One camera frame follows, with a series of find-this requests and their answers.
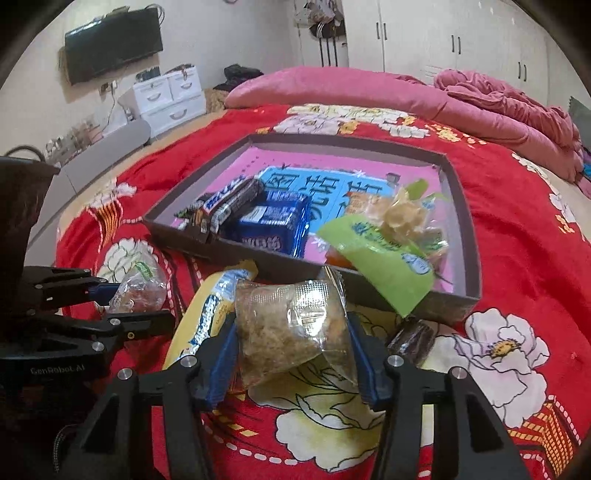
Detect grey cardboard box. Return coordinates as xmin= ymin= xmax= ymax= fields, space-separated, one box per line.
xmin=143 ymin=134 xmax=483 ymax=324

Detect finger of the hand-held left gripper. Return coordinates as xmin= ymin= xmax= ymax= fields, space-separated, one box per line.
xmin=23 ymin=265 xmax=122 ymax=315
xmin=28 ymin=309 xmax=175 ymax=352

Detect black bag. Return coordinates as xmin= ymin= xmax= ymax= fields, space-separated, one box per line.
xmin=224 ymin=65 xmax=264 ymax=90

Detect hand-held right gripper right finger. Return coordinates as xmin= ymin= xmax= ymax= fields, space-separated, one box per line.
xmin=346 ymin=311 xmax=532 ymax=480

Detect yellow and blue snack bar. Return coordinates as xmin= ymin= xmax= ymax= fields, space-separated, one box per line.
xmin=161 ymin=258 xmax=259 ymax=370

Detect grey padded bed frame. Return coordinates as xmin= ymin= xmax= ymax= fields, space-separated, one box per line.
xmin=28 ymin=121 xmax=151 ymax=259

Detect dark brown snack packet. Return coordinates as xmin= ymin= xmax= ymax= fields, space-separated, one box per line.
xmin=385 ymin=318 xmax=435 ymax=367

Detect hanging bags on rack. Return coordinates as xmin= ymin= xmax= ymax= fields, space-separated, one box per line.
xmin=305 ymin=0 xmax=347 ymax=68

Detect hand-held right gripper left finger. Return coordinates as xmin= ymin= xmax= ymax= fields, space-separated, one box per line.
xmin=76 ymin=318 xmax=241 ymax=480

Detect blue cookie packet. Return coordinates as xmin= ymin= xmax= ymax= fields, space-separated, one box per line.
xmin=238 ymin=191 xmax=310 ymax=257

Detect white wardrobe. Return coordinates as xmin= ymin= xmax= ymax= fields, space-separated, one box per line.
xmin=295 ymin=0 xmax=573 ymax=107

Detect bread with green label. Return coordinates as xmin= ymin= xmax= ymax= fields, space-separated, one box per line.
xmin=107 ymin=258 xmax=167 ymax=315

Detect black wall television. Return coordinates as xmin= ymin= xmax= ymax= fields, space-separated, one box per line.
xmin=64 ymin=7 xmax=164 ymax=86

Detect dark brown bag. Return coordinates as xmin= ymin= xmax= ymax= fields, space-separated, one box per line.
xmin=0 ymin=145 xmax=61 ymax=315

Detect green snack packet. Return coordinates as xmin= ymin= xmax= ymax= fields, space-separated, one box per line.
xmin=318 ymin=215 xmax=444 ymax=319

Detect clear bag of pale crisps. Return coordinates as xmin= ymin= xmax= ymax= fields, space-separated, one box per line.
xmin=365 ymin=180 xmax=451 ymax=264

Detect red floral blanket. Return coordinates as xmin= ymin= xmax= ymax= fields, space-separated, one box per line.
xmin=55 ymin=104 xmax=591 ymax=480

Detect white drawer unit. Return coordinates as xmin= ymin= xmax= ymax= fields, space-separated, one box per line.
xmin=117 ymin=65 xmax=206 ymax=137

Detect pink quilt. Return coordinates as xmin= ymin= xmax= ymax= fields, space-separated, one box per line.
xmin=224 ymin=65 xmax=585 ymax=181

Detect brown chocolate bar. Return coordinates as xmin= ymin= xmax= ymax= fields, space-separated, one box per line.
xmin=203 ymin=178 xmax=266 ymax=217
xmin=175 ymin=200 xmax=245 ymax=243

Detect orange snack packet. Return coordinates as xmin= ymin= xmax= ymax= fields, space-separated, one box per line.
xmin=323 ymin=247 xmax=358 ymax=271

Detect clear meat floss pastry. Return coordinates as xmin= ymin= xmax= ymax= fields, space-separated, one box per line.
xmin=233 ymin=270 xmax=365 ymax=388

Exercise objective: Copy the entries above faithfully and omit every image.

Task response:
One camera frame follows, with a series of find-this requests and their answers.
Detect grey cardboard box. Return coordinates as xmin= ymin= xmax= ymax= fields, space-separated, one box per line.
xmin=143 ymin=134 xmax=483 ymax=324

Detect finger of the hand-held left gripper. Return coordinates as xmin= ymin= xmax= ymax= fields, space-separated, one box per line.
xmin=23 ymin=265 xmax=122 ymax=315
xmin=28 ymin=309 xmax=175 ymax=352

Detect black bag. Return coordinates as xmin= ymin= xmax= ymax= fields, space-separated, one box per line.
xmin=224 ymin=65 xmax=264 ymax=90

Detect hand-held right gripper right finger. Return coordinates as xmin= ymin= xmax= ymax= fields, space-separated, one box per line.
xmin=346 ymin=311 xmax=532 ymax=480

Detect yellow and blue snack bar. Return coordinates as xmin= ymin= xmax= ymax= fields, space-separated, one box per line.
xmin=161 ymin=258 xmax=259 ymax=370

Detect grey padded bed frame. Return coordinates as xmin= ymin= xmax= ymax= fields, space-separated, one box per line.
xmin=28 ymin=121 xmax=151 ymax=259

Detect dark brown snack packet. Return coordinates as xmin= ymin= xmax= ymax= fields, space-separated, one box per line.
xmin=385 ymin=318 xmax=435 ymax=367

Detect hanging bags on rack. Return coordinates as xmin= ymin= xmax= ymax= fields, space-separated, one box per line.
xmin=305 ymin=0 xmax=347 ymax=68

Detect hand-held right gripper left finger. Return coordinates as xmin= ymin= xmax= ymax= fields, space-separated, one box per line.
xmin=76 ymin=318 xmax=241 ymax=480

Detect blue cookie packet. Return coordinates as xmin= ymin= xmax= ymax= fields, space-separated, one box per line.
xmin=238 ymin=191 xmax=310 ymax=257

Detect white wardrobe. Return coordinates as xmin= ymin= xmax= ymax= fields, space-separated, one box per line.
xmin=295 ymin=0 xmax=573 ymax=107

Detect bread with green label. Return coordinates as xmin= ymin= xmax= ymax= fields, space-separated, one box per line.
xmin=107 ymin=258 xmax=167 ymax=315

Detect black wall television. Return coordinates as xmin= ymin= xmax= ymax= fields, space-separated, one box per line.
xmin=64 ymin=7 xmax=164 ymax=86

Detect dark brown bag. Return coordinates as xmin= ymin= xmax= ymax= fields, space-separated, one box per line.
xmin=0 ymin=145 xmax=61 ymax=315

Detect green snack packet. Return coordinates as xmin= ymin= xmax= ymax= fields, space-separated, one box per line.
xmin=318 ymin=215 xmax=444 ymax=319

Detect clear bag of pale crisps. Return coordinates as xmin= ymin= xmax= ymax= fields, space-separated, one box per line.
xmin=365 ymin=180 xmax=451 ymax=264

Detect red floral blanket. Return coordinates as xmin= ymin= xmax= ymax= fields, space-separated, one box per line.
xmin=55 ymin=104 xmax=591 ymax=480

Detect white drawer unit. Return coordinates as xmin= ymin= xmax= ymax= fields, space-separated, one box per line.
xmin=117 ymin=65 xmax=206 ymax=137

Detect pink quilt. Return coordinates as xmin= ymin= xmax= ymax= fields, space-separated, one box per line.
xmin=224 ymin=65 xmax=585 ymax=181

Detect brown chocolate bar. Return coordinates as xmin= ymin= xmax= ymax= fields, space-separated, one box per line.
xmin=203 ymin=178 xmax=266 ymax=217
xmin=175 ymin=200 xmax=245 ymax=243

Detect orange snack packet. Return coordinates as xmin= ymin= xmax= ymax= fields, space-separated, one box per line.
xmin=323 ymin=247 xmax=358 ymax=271

Detect clear meat floss pastry. Return coordinates as xmin= ymin= xmax= ymax= fields, space-separated, one box per line.
xmin=233 ymin=270 xmax=365 ymax=388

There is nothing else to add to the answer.